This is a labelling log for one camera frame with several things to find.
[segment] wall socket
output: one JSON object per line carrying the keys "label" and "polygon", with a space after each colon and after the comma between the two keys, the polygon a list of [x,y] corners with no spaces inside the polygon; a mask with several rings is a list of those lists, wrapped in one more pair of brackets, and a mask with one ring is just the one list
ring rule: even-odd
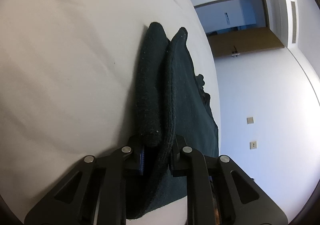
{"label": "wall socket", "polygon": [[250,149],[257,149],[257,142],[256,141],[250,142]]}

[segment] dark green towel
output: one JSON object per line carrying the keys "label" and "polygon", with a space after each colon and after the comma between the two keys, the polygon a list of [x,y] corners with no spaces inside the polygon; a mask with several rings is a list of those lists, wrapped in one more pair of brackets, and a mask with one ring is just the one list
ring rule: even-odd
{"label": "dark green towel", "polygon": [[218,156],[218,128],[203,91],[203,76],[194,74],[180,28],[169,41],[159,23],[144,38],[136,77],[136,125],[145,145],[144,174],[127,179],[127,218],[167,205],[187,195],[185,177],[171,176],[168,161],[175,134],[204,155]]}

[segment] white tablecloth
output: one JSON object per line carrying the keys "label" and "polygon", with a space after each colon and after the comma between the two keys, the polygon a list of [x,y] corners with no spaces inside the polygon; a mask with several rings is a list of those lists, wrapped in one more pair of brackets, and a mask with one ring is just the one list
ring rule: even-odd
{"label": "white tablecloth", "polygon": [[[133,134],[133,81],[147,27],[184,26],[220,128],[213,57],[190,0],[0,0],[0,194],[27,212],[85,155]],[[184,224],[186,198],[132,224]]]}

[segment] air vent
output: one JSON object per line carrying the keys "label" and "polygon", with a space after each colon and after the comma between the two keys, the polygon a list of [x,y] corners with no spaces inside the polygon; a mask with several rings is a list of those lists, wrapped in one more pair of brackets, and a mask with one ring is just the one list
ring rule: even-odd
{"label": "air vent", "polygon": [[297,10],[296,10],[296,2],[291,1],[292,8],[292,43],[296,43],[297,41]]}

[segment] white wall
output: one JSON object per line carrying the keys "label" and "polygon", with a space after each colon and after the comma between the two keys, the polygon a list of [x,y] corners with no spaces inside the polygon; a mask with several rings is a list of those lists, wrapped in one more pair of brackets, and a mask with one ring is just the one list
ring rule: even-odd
__________________________________________________
[What is expected] If an entry above contains a picture, leave that picture out and copy everything else exactly.

[Solution for this exercise]
This is a labelling log for one camera frame with several things to find.
[segment] wall socket
output: one JSON object per line carrying the keys "label" and "polygon", with a space after each colon and after the comma between the two keys, the polygon a list of [x,y] corners with no spaces inside the polygon; a mask with several rings is a list of those lists, wrapped in one more pair of brackets, and a mask with one ring is just the one list
ring rule: even-odd
{"label": "wall socket", "polygon": [[250,149],[257,149],[257,142],[256,141],[250,142]]}

[segment] dark green towel
output: one JSON object per line carrying the keys "label" and "polygon", with a space after each colon and after the comma between the two keys, the polygon a list of [x,y] corners with no spaces inside the polygon; a mask with several rings is a list of those lists, wrapped in one more pair of brackets, and a mask with one ring is just the one list
ring rule: even-odd
{"label": "dark green towel", "polygon": [[218,156],[218,128],[203,91],[203,76],[194,74],[180,28],[169,41],[159,23],[144,38],[136,77],[136,125],[145,145],[144,174],[127,179],[127,218],[167,205],[187,195],[185,177],[171,176],[168,161],[175,134],[204,155]]}

[segment] white tablecloth
output: one JSON object per line carrying the keys "label" and "polygon", with a space after each colon and after the comma between the two keys, the polygon a list of [x,y] corners with no spaces inside the polygon; a mask with several rings is a list of those lists, wrapped in one more pair of brackets, and a mask with one ring is just the one list
ring rule: even-odd
{"label": "white tablecloth", "polygon": [[[133,134],[133,81],[147,27],[184,26],[220,128],[213,57],[190,0],[0,0],[0,194],[27,212],[85,155]],[[184,224],[186,198],[132,224]]]}

[segment] air vent
output: one JSON object per line carrying the keys "label" and "polygon", with a space after each colon and after the comma between the two keys, the polygon a list of [x,y] corners with no spaces inside the polygon; a mask with several rings is a list of those lists, wrapped in one more pair of brackets, and a mask with one ring is just the one list
ring rule: even-odd
{"label": "air vent", "polygon": [[297,10],[296,10],[296,2],[291,1],[292,8],[292,43],[296,43],[297,41]]}

[segment] white wall
output: one JSON object per line carrying the keys "label" and "polygon", with a space after each colon and after the comma between the two keys, the polygon a list of [x,y] corners with no spaces inside the polygon; a mask with several rings is a list of those lists, wrapped in one more pair of brackets, and a mask with one ring is just the one list
ring rule: even-odd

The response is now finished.